**What the task asks**: Copying exactly, give the lines in the material below from the one with "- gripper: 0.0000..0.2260" to the one with "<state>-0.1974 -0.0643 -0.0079", ends included, and nothing besides.

**Exercise data**:
===============

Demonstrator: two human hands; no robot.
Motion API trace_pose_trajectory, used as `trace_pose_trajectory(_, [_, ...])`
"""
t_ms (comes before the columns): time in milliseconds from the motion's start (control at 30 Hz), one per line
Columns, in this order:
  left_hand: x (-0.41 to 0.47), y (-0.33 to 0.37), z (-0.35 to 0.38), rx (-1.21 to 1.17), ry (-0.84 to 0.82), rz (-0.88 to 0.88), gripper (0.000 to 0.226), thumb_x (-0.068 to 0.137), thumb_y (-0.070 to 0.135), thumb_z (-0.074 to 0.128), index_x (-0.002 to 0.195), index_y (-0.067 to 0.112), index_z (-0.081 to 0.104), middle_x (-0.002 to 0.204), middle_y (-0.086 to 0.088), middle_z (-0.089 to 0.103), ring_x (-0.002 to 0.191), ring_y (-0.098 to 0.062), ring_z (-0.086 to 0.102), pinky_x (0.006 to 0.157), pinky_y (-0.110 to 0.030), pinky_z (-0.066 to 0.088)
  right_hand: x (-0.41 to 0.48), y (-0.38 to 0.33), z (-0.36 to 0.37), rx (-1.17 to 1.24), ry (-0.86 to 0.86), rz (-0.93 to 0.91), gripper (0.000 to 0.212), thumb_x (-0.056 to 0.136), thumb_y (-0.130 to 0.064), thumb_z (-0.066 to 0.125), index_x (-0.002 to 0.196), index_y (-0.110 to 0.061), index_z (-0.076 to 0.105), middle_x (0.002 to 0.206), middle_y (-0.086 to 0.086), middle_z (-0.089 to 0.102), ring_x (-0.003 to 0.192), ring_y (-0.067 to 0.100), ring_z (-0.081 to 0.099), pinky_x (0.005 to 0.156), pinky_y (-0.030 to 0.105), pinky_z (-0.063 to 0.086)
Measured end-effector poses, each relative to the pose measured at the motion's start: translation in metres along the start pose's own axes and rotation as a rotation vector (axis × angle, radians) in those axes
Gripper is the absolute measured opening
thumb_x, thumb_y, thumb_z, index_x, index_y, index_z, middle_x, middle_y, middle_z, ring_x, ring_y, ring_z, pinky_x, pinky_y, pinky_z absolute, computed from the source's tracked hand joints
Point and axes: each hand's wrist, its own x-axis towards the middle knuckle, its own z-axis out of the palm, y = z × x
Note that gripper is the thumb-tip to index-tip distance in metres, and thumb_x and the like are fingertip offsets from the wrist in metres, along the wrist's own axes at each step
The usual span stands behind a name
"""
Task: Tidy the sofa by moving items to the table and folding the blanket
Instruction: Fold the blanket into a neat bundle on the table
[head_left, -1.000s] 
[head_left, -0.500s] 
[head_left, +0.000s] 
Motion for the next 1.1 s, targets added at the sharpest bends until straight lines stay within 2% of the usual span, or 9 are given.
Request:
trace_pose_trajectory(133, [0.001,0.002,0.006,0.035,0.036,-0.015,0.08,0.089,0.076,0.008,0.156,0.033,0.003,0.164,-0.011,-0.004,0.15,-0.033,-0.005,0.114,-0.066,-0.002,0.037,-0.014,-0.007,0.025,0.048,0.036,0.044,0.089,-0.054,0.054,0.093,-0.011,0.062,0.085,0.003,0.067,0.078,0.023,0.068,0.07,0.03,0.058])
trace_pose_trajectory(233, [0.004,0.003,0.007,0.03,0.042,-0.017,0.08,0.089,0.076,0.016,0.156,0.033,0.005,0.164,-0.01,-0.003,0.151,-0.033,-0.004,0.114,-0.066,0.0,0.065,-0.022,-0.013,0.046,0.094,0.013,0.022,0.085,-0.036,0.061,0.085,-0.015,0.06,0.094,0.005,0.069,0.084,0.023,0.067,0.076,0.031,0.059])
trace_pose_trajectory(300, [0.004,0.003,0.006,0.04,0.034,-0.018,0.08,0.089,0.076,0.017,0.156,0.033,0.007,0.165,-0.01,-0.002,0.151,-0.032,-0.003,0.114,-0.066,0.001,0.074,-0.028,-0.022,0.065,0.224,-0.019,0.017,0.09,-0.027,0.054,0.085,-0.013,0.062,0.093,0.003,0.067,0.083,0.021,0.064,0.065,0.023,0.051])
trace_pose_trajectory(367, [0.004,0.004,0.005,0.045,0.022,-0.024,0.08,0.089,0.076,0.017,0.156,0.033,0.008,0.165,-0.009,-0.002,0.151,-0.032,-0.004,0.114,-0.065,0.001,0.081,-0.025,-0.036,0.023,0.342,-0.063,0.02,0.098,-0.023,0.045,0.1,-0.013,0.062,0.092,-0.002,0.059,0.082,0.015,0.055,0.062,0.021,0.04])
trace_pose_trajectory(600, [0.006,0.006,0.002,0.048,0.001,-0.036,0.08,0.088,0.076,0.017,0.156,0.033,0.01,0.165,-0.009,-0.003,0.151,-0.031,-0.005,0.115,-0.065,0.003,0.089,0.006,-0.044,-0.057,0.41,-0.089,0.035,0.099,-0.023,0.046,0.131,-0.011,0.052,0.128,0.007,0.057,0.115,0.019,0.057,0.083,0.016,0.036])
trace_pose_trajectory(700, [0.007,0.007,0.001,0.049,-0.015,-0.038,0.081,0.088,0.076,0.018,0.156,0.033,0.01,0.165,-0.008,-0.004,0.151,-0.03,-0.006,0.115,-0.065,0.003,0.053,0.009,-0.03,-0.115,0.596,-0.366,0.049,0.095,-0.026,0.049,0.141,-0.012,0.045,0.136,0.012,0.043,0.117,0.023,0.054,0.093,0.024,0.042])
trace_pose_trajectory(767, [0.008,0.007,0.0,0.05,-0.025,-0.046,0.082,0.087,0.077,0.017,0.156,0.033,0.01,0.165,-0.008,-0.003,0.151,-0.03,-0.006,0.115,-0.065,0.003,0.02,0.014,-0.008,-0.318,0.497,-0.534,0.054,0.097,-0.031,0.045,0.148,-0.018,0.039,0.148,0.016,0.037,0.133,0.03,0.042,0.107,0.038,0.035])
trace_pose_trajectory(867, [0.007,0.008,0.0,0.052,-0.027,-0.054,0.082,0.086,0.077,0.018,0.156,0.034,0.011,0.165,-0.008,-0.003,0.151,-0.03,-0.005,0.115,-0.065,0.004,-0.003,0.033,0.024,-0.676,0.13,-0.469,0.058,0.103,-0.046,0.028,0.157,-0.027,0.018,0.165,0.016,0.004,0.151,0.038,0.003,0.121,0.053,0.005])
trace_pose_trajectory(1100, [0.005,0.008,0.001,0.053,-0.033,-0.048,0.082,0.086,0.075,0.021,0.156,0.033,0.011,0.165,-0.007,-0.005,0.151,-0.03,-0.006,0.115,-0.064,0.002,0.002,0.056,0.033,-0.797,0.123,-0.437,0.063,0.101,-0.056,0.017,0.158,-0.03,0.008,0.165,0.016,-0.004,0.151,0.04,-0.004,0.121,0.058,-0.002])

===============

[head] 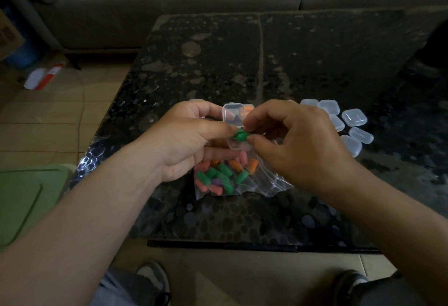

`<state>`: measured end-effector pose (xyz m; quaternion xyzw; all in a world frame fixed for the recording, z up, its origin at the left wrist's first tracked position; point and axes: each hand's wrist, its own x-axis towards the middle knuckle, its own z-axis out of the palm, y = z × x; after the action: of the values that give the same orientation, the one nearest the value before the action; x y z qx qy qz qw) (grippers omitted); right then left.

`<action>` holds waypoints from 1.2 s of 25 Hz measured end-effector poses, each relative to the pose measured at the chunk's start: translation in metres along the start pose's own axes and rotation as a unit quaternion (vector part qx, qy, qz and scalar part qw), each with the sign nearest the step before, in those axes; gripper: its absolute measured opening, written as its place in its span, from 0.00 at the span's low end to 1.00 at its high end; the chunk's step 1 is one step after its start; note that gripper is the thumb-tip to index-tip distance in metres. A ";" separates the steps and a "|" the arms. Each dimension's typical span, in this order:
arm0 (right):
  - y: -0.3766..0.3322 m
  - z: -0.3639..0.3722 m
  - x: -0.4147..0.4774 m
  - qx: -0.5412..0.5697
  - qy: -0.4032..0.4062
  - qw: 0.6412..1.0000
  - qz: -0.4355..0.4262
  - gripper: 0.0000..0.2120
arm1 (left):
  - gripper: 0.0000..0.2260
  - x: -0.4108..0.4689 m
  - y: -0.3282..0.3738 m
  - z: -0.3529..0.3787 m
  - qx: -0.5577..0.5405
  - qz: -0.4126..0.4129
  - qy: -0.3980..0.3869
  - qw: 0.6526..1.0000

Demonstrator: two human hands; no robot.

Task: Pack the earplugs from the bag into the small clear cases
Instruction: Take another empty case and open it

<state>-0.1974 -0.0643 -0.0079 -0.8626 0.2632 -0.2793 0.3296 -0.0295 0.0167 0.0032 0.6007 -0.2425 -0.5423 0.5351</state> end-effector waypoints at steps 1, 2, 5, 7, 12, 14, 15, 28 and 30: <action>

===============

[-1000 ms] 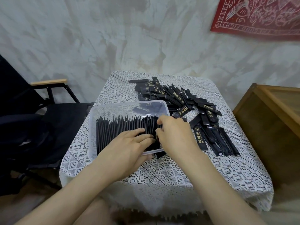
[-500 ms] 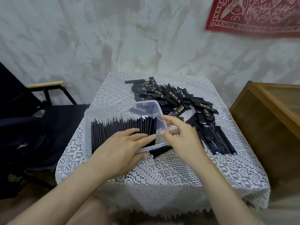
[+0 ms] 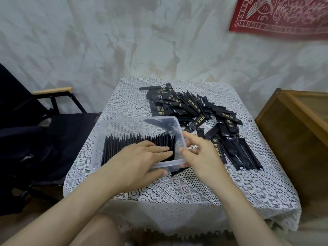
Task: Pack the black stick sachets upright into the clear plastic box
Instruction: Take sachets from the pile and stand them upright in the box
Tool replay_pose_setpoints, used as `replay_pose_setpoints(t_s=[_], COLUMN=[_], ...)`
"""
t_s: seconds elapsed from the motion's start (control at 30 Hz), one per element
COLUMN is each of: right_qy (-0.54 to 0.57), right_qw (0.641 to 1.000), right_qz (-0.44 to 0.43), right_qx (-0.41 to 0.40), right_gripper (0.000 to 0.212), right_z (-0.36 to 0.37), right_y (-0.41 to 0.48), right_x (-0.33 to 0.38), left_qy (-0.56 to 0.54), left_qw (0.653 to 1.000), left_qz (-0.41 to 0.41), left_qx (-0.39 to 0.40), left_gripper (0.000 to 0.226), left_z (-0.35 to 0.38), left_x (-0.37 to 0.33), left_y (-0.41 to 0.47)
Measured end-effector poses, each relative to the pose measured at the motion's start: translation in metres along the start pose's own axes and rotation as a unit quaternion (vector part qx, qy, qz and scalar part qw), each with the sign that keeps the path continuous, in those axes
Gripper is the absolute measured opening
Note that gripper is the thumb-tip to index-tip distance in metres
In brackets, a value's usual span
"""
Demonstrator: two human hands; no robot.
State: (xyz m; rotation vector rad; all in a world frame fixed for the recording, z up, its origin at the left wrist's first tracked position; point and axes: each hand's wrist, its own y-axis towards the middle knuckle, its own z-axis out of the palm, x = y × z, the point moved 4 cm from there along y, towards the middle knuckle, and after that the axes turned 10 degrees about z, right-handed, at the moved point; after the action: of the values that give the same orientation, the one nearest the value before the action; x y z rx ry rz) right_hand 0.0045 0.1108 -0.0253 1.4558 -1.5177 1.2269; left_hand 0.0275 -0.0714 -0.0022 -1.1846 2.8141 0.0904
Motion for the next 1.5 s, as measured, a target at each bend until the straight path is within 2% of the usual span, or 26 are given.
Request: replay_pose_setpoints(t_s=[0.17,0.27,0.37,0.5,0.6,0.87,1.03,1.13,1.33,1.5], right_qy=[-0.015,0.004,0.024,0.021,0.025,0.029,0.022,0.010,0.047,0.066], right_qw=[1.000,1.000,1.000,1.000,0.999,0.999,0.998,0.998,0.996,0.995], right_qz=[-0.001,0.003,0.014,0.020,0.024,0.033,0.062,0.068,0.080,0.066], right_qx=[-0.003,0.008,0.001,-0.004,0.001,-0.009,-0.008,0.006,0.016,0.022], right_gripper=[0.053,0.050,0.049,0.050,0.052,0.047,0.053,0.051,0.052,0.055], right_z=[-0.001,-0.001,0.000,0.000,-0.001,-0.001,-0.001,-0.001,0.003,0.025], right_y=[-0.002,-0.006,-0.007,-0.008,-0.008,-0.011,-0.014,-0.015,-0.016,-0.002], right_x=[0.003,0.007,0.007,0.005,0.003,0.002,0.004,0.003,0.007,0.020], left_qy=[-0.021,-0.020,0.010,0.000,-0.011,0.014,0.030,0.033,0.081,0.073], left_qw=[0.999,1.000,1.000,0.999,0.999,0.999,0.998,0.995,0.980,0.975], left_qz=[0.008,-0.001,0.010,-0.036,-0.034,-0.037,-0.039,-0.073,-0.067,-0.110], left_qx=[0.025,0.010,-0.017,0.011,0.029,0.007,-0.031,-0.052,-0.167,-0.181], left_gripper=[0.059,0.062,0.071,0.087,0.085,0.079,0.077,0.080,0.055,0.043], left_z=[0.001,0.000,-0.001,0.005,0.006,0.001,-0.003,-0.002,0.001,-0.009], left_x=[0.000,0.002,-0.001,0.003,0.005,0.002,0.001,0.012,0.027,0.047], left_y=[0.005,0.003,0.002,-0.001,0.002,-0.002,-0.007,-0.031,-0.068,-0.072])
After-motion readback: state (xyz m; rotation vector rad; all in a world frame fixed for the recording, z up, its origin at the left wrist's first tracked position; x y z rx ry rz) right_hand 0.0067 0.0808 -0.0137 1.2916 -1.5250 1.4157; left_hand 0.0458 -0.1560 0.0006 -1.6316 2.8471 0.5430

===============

**The answer**:
  - gripper: 0.0000..0.2260
  - x: -0.4108..0.4689 m
  - y: -0.3282..0.3738 m
  - z: -0.3529..0.3787 m
  - qx: -0.5577..0.5405
  - qz: -0.4126..0.4129
  - qy: -0.3980..0.3869
  - qw: 0.6526..1.0000

Demonstrator: two human hands; no robot.

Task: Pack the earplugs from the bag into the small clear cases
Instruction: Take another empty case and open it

<state>-0.1974 -0.0643 -0.0079 -0.8626 0.2632 -0.2793 0.3296 -0.0295 0.0167 0.0032 0.6007 -0.2425 -0.5423 0.5351</state> end-effector waypoints at steps 1, 2, 5, 7, 12, 14, 15, 28 and 30: <action>

The exercise is done, with nothing left to add.